La police judiciaire peut le garder jusqu’à 48 heures. L’interrogatoire est susceptible de déboucher sur une présentation à des juges d’instruction, a-t-on assuré de sources proches du dossier.
L’enquête porte sur un réseau de prostitution organisé autour de l’hôtel Carlton de Lille, dont Dominique Strauss-Kahn aurait bénéficié en 2010 et 2011 en France et aux Etats-Unis.
Il est susceptible d’être poursuivi non comme client de prostituées – ce qui est légal en France – mais pour « recel d’abus de biens sociaux », car les rémunérations des jeunes femmes ont été assurées par deux amis entrepreneurs du Nord, qui les ont présentées à leurs sociétés sur notes de frais.
Huit personnes sont poursuivies dans ce dossier de Lille, parti d’une affaire de proxénétisme en Belgique où un Français, Dominique Alderweireld, surnommé « Dodo la saumure » a été arrêté.

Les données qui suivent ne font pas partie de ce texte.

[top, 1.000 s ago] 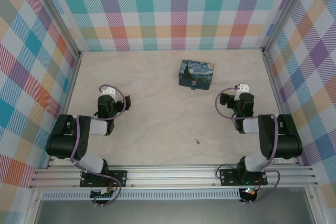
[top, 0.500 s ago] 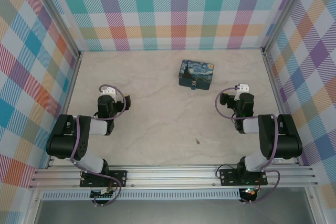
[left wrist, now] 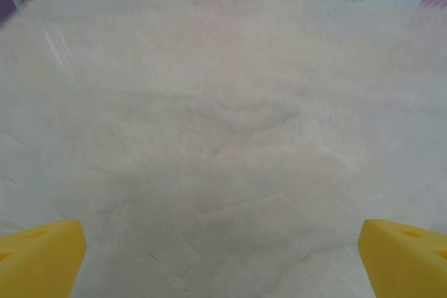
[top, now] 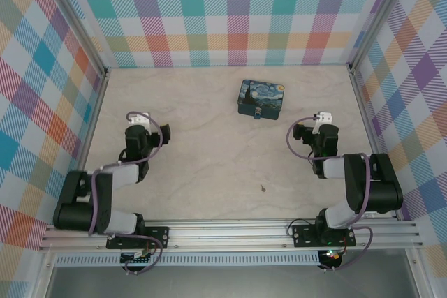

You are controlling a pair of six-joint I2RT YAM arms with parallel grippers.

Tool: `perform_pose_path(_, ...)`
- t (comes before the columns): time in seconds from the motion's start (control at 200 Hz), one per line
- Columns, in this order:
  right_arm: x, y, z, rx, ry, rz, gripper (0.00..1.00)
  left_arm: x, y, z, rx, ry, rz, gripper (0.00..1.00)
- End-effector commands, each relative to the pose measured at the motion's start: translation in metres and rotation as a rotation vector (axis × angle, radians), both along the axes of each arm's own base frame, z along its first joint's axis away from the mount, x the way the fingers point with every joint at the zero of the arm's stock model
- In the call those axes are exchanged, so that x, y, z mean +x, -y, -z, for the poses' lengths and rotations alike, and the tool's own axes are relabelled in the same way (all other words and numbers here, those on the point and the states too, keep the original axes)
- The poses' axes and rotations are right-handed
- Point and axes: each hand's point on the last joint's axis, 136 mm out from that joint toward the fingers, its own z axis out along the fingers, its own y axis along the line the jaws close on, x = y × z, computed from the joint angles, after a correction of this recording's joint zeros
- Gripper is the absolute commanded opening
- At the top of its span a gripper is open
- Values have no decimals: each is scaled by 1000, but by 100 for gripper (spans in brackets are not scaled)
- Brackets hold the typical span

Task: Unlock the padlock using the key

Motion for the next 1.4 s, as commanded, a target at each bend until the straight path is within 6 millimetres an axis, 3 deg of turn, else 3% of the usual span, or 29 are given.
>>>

Proche de Dominique Strauss-Kahn, le commissaire divisionnaire lillois Jean-Christophe Lagarde, poursuivi pour proxénétisme aggravé en bande organisée et recel d’abus de biens sociaux, est soupçonné d’avoir organisé des déplacements de prostituées à Paris et aux Etats-Unis pour Dominique Strauss-Kahn en 2010 et au printemps 2011, quand il dirigeait le FMI.